There is nothing as such accounting event, rather there are economic events which the accounting try to record and later classify and present according to financial reporting standards. For our purpose of accounting in an entity level, it is best to use microeconomic events to be event and further classify macroeconomic events as external conditions and contractual conditions as internal conditions which need to be accounted for.
Under contract law, we are concerned about microeconomic event from contracts and internal conditions only.
These microeconomic events are purely exchange events which can be further divided into internal exchange and external exchange. But in pure contractual nexus vision of the organization, there is no such internal exchange possible except for exchange with subsidiaries. Hence, we are concerned with external exchanges only.
These external exchanges are facilitated in our form of state through private property law and contract law. The division of state property by ownership to individual citizens creates the concept of wealth at individual level and that of contract law allows individuals to maximize their utility and this behavior is regulated by the state without interfering unless otherwise sought by parties affected.
Now we are ready to use such events and conditions for accounting purpose. Contract is the manifestation of intention of parties. These intention need not to be exactly how they desired to obtain within organization rather it is market phenomenon. But the broad substance of these market phenomenon are captured by financial reporting standards too. For example, for lessor the same asset on lease can be operating lease or finance lease and/or sale transaction, sales and leaseback transaction, which is determined by the objective analysis of the contract in light of financial reporting standards.

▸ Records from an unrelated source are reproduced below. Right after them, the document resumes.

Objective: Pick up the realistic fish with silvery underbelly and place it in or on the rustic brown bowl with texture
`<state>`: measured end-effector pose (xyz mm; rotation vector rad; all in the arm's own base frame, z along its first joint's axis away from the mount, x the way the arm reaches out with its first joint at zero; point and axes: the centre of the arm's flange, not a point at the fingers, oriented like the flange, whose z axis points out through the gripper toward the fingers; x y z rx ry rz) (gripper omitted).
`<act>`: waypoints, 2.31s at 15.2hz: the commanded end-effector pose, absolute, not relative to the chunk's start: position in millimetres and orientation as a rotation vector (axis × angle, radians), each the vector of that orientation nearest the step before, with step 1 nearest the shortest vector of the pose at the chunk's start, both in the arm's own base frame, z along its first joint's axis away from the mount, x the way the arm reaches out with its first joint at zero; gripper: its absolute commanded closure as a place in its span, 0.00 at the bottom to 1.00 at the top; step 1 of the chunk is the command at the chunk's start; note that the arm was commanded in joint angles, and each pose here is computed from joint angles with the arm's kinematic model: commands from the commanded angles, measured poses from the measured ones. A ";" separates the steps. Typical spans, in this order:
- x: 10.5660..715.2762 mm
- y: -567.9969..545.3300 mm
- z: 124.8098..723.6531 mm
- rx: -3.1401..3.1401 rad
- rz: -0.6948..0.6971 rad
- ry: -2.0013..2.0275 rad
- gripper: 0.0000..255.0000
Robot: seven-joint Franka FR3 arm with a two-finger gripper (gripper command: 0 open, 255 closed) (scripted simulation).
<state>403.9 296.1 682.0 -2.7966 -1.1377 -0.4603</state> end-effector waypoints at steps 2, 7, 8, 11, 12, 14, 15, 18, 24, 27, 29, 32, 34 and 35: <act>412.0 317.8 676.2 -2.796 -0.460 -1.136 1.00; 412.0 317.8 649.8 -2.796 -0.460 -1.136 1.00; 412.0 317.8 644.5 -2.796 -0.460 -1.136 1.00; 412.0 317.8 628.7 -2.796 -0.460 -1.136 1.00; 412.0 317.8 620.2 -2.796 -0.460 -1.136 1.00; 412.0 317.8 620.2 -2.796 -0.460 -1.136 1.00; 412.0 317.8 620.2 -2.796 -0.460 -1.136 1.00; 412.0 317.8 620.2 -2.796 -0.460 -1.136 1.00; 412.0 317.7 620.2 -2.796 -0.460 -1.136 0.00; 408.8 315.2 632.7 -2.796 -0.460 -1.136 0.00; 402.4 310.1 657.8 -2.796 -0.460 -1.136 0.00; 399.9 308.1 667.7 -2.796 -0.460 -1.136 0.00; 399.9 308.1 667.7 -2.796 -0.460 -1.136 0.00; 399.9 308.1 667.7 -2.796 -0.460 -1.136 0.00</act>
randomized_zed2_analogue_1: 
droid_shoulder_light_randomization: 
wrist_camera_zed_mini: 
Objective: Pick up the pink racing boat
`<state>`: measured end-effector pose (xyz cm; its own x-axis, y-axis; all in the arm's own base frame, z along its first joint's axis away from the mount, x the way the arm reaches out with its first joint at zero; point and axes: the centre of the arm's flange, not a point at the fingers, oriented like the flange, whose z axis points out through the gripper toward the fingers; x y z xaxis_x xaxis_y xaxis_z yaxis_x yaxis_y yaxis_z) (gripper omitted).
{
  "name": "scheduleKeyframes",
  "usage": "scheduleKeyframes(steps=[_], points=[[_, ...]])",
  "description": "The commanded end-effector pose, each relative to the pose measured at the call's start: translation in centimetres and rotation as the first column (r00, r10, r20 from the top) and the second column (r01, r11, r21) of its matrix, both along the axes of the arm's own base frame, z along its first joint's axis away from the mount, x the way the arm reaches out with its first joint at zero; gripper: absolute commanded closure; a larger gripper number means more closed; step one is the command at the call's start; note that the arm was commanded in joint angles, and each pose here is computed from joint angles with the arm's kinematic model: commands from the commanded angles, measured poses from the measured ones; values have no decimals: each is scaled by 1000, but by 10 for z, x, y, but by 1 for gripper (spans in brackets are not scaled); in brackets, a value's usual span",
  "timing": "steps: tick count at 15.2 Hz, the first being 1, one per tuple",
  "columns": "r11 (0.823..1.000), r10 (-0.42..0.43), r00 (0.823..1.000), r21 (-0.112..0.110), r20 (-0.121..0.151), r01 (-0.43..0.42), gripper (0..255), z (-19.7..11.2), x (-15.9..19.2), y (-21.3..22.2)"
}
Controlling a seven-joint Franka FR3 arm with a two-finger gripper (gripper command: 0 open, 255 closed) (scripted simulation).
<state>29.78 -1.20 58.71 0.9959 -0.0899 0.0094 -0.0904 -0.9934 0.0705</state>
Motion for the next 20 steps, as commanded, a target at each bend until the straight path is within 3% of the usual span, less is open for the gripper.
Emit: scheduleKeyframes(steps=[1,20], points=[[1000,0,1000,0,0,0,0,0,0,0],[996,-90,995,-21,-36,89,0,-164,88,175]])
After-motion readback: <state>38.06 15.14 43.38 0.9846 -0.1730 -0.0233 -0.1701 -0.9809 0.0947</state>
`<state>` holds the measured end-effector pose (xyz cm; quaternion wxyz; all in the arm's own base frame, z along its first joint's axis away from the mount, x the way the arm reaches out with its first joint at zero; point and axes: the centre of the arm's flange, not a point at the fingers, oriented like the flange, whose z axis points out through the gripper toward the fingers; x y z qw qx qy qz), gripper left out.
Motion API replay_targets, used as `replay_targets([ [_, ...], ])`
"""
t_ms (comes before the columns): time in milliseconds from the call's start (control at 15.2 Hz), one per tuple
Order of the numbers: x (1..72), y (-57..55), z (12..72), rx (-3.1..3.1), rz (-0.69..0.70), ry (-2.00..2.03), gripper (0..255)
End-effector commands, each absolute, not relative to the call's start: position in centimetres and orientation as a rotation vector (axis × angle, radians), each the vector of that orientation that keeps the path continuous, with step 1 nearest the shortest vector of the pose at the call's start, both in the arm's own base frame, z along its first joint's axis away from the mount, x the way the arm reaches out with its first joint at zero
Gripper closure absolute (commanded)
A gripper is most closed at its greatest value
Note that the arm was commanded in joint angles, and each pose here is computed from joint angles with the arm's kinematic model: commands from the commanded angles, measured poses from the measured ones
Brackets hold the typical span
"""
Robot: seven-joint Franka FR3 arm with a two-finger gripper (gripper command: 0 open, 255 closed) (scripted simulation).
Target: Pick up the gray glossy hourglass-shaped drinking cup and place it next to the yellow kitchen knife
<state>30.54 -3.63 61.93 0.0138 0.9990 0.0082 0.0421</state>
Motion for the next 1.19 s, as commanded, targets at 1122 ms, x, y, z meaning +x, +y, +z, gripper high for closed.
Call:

Here is the tricky part, contract shows what they want from the other party of the contract, i.e. the intention with another party and financial reporting standards capture what exactly entity intent to do with the manifestation of the contract.
It will be easier to see it in the light of assets and liabilities. Among liabilities except those that are driven by conditions are covered by provision (we may not be able to discuss here), substance of all other liabilities have the same intention that they shows in the contract. Accountant will not be troubled by those liabilities part as long as they can gather all such contracts at their disposal.
It is in the part of Assets that external intention and internal intention differ. For those contract where a regular interaction with external party is need such as for leases, insurance contracts, financial assets etc. there also these intentions coincides.
Assets which are completely detached from other party of contract such as in the case of raw materials of Inventories, PPEs, Investment Properties, etc. they are often entered into with different intentions in contract and in use. there Accountants should be using internal intention for classification under relevant financial reporting standards.
Internal conditions of contract are often associated with liabilities and external conditions with that of Assets. I am of view that I will try to explore these conditions in more detail with time.